Le risque de propagation des insectes forestiers nuisibles est un sujet de préoccupation surtout dans les pays où il existe de très vastes peuplements exotiques homogènes. Le commerce international est une cause constante de propagation d'insectes qui constituent une menace pour les pays importateurs. Toute mesure acceptable visant à réduire ces mouvements au minimum serait évidemment utile.

Il ressort des rapports régionaux que l'on dispose d'une grande masse de renseignements sur la situation et la répartition des insectes et les nouvelles introductions; mais beaucoup de ces renseignements ne sont jamais présentés sous une forme susceptible d'être largement diffusée ni évaluée. L'échange et la diffusion de ces renseignements étant éminemment souhaitables, comme l'ont relevé de nombreux délégués, on espère que les pays prendront conscience de la valeur internationale des connaissances qu'ils ont accumulées.

Il existe plusieurs groupes de travail régionaux internationaux, par exemple, ceux des pays nordiques, de l'Europe orientale et de l'Amérique du Nord. L'utilité de ces groupes a été soulignée et les participants ont estimé que le développement d'un réseau de groupes de ce genre réduira les problèmes de communication et de coopération à l'échelle mondiale. On notera qu'au cours du Symposium les entomologistes forestiers des pays méditerranéens ont décidé de constituer un groupe de travail et de se réunir régulièrement.

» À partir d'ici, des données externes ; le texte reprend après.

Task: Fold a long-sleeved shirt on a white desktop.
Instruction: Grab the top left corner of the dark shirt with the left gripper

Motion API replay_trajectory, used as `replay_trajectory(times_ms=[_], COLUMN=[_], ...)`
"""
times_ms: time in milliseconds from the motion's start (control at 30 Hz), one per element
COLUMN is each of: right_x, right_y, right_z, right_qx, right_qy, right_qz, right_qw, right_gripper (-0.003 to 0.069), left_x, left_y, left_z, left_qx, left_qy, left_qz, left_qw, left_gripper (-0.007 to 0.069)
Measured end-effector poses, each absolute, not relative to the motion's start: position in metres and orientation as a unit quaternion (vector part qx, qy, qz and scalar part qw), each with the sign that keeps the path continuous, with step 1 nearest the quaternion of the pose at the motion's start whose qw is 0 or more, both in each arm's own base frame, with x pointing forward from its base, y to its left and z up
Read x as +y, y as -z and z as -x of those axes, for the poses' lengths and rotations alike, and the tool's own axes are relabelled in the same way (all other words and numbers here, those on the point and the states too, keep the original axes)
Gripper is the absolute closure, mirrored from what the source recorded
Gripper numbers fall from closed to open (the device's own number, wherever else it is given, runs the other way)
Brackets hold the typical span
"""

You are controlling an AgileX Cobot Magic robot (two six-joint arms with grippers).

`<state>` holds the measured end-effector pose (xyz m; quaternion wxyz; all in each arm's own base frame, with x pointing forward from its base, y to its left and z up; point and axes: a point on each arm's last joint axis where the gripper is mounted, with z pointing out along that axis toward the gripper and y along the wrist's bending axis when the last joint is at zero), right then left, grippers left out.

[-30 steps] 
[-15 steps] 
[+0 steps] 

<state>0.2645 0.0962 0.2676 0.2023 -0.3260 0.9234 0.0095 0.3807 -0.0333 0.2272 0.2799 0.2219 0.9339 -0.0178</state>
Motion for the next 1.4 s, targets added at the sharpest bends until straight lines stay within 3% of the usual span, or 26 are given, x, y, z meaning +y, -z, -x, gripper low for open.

Le Symposium d'Oxford a fourni un exemple concret et encourageant des avantages que peut procurer une collaboration étroite entre la FAO et l'IUFRO, organisations complémentaires à bien des points de vue. Les progrès enregistrés en vue de l'organisation d'un groupe de travail d'entomologie forestière au sein de l'IUFRO devraient fournir une meilleure base pour la collaboration future. Tous ces travaux devraient être utiles pour réduire les pertes produites par les insectes forestiers; à cette fin, il a été proposé qu'un autre symposium soit organisé au cours des dix prochaines années.